Exercise objective →
Write out exactly the lines below starting at the one containing "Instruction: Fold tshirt" and ending at the one containing "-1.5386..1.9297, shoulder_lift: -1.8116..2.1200". Omit every picture.

Data listing →
Content starts

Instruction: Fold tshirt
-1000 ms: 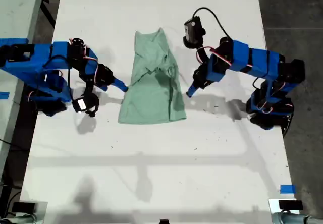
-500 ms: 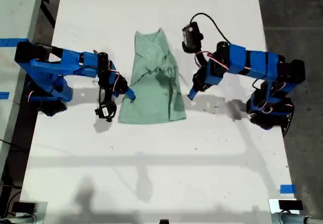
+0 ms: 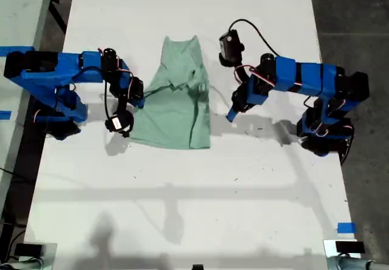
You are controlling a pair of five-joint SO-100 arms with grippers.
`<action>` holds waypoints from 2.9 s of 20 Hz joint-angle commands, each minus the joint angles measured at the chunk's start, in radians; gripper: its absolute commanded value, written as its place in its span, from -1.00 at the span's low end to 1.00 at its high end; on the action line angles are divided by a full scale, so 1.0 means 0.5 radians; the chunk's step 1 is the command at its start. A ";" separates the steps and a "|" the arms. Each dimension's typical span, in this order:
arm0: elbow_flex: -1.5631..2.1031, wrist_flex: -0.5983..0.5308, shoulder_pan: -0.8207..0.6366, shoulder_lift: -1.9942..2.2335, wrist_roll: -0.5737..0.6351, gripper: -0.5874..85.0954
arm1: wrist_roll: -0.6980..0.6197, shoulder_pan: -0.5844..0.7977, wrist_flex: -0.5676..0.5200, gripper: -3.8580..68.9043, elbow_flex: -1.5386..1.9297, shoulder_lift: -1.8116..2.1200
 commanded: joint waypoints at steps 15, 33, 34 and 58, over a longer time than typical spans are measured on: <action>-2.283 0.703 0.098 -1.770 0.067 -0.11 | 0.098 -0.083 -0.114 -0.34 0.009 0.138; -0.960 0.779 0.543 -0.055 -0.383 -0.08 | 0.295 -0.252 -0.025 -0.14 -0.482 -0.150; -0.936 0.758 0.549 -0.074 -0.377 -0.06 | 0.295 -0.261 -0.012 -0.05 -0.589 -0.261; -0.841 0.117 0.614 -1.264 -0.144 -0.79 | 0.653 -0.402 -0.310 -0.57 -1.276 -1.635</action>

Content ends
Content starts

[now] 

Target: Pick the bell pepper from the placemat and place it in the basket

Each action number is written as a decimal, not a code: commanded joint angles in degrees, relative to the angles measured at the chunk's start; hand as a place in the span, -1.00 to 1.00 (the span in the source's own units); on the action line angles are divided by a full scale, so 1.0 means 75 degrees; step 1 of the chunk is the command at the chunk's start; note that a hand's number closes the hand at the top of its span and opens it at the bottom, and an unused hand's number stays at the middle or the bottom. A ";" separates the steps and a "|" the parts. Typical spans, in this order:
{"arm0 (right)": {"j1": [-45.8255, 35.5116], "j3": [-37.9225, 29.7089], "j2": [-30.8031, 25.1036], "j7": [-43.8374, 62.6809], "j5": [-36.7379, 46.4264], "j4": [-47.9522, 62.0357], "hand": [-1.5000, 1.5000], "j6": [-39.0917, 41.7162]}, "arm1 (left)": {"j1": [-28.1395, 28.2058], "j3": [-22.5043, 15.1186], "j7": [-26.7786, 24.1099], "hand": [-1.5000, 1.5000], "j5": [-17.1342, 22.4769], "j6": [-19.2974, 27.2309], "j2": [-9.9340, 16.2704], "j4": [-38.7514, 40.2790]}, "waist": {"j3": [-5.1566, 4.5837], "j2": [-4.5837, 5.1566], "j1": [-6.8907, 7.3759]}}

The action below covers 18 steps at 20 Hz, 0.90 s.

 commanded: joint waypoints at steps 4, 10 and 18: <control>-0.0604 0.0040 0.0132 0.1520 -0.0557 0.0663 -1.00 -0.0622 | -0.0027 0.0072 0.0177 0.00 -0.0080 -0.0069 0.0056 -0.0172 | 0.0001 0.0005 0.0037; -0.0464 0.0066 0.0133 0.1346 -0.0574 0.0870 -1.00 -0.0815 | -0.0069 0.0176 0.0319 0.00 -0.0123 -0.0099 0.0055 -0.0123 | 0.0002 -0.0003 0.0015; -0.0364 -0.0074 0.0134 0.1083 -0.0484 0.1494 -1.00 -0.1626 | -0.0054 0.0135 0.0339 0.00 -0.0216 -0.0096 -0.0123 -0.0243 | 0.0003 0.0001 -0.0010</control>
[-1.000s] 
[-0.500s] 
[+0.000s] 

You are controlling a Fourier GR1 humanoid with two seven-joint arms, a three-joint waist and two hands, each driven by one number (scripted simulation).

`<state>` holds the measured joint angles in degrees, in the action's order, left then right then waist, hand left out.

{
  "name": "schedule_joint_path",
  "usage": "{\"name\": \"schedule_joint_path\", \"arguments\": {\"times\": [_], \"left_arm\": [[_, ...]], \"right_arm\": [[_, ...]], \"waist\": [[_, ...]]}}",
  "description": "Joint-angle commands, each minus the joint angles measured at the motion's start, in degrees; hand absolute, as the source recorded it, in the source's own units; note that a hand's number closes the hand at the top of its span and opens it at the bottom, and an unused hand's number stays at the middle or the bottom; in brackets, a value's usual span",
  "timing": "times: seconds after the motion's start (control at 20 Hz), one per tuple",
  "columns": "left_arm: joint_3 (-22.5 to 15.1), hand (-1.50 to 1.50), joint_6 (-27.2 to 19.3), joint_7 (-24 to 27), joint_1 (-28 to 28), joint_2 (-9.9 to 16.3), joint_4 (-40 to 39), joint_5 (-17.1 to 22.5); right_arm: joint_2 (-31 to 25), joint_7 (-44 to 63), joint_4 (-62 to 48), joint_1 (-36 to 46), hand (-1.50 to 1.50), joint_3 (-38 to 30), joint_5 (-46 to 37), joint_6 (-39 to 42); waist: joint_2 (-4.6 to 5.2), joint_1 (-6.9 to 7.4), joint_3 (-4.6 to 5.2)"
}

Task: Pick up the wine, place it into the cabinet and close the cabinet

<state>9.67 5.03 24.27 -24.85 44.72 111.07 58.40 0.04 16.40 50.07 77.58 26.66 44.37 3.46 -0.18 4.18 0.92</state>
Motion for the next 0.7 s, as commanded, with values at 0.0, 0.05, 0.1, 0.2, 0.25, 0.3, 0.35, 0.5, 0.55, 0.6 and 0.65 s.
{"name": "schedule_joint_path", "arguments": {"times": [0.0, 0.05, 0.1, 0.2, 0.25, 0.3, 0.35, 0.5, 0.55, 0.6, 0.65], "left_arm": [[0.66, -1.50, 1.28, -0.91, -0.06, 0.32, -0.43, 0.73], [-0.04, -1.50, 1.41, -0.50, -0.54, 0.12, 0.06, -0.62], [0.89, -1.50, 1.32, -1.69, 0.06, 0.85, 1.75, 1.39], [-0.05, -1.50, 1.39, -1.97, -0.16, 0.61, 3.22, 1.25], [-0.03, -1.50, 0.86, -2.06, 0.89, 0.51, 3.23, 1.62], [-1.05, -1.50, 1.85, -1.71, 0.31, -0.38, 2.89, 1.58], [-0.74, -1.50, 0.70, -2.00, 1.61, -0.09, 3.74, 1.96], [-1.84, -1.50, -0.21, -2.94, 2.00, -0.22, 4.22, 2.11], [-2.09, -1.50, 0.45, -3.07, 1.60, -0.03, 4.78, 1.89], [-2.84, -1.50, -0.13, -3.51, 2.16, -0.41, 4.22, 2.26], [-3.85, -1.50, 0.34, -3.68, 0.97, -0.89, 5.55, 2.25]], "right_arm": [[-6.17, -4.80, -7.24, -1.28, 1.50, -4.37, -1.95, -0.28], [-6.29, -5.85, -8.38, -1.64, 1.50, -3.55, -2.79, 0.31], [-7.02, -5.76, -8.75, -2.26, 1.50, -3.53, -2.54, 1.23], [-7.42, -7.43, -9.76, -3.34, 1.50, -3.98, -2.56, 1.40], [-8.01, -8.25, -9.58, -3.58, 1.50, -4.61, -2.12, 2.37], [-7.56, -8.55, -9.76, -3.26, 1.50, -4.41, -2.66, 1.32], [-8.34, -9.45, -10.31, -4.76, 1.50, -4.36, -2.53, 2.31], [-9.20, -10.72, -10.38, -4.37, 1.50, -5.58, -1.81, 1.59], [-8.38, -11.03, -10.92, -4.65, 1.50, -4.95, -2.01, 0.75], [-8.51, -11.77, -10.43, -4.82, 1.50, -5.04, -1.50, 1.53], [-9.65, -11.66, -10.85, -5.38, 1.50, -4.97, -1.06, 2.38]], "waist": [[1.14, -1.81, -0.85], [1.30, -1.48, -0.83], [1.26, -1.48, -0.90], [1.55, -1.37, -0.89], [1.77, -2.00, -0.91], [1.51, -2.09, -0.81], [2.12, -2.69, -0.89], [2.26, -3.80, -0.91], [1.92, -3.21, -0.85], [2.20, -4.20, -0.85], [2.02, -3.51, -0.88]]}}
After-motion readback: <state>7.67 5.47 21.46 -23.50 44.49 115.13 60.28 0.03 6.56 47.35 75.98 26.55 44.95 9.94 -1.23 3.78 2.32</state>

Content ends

Written answer →
Instruction: Fold tshirt
-1000 ms: 
-500 ms: 
+0 ms: 
You are controlling a pair of five-joint SO-100 arms with grippers.
`<action>` holds waypoints from 2.9 s of 20 Hz joint-angle commands, each minus the joint angles measured at the chunk's start, in radians; gripper: its absolute commanded value, written as its place in its span, from -1.00 at the span's low end to 1.00 at its high end; on the action line angles are divided by a full scale, so 1.0 means 0.5 radians; the chunk's step 1 is the command at its start. A ";" separates the steps and a "|" the arms. Each dimension's typical span, in this order:
arm0: elbow_flex: -1.5631..2.1031, wrist_flex: -0.5983..0.5308, shoulder_pan: -0.8207..0.6366, shoulder_lift: -1.9942..2.2335, wrist_roll: -0.5737..0.6351, gripper: -0.5874..85.0954
arm1: wrist_roll: -0.6980..0.6197, shoulder_pan: -0.5844..0.7977, wrist_flex: -0.5676..0.5200, gripper: -3.8580..68.9043, elbow_flex: -1.5386..1.9297, shoulder_lift: -1.8116..2.1200

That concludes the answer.